ASSIGNMENT: Check each line of the material that follows, and copy those holding the string "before".

*-*-*

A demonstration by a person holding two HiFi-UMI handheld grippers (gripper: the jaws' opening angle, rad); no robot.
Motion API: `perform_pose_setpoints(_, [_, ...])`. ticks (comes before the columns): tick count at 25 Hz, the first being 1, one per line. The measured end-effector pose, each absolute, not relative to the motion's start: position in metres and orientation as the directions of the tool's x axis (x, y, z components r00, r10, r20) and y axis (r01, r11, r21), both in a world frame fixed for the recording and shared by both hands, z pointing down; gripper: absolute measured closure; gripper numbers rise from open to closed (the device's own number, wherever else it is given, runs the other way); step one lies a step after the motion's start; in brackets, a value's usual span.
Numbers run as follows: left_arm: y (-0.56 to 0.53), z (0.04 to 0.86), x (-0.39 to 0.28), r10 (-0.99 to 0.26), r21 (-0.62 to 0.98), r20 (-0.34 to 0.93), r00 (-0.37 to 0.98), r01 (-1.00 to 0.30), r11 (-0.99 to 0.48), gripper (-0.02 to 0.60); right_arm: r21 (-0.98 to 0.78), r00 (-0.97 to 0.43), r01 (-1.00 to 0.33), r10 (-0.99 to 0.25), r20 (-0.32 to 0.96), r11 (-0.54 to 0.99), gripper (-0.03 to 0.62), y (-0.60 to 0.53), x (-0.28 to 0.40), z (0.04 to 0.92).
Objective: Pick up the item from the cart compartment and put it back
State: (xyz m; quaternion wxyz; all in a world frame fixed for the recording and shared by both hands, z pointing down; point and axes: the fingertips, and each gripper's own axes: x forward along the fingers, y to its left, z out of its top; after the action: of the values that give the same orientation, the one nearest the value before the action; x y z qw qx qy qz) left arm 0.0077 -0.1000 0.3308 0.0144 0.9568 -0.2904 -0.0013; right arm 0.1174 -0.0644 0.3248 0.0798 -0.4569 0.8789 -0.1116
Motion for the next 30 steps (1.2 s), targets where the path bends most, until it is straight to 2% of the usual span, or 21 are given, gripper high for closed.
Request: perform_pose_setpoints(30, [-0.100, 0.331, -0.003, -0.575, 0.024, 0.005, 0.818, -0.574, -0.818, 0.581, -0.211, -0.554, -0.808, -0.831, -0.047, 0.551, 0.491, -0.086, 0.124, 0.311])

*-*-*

PROBLEM SOLUTION:
Motion API: `perform_pose_setpoints(_, [_, ...])`. ticks (comes before the columns): tick count at 25 Hz, the first being 1, one per line. The measured end-effector pose, each absolute, not relative to the motion's start: position in metres and orientation as the directions of the tool's x axis (x, y, z components r00, r10, r20) and y axis (r01, r11, r21), both in a world frame fixed for the recording and shared by both hands, z pointing down; gripper: absolute measured closure; gripper numbers rise from open to closed (the device's own number, wherever else it is given, runs the other way); step one lies a step after the motion's start; in brackets, a value's usual span.
State: (xyz m; quaternion wxyz; all in a world frame fixed for the recording and shared by both hands, z pointing down; point and axes: the fingertips, and each gripper's own axes: x forward along the fingers, y to its left, z out of its top; after the action: of the values that give the same orientation, the one nearest the value before the action; x y z qw qx qy qz) left arm 0.0077 -0.1000 0.3308 0.0144 0.9568 -0.2904 -0.0013; right arm 0.1174 -0.0644 0.3248 0.0798 -0.4569 0.8789 -0.1116

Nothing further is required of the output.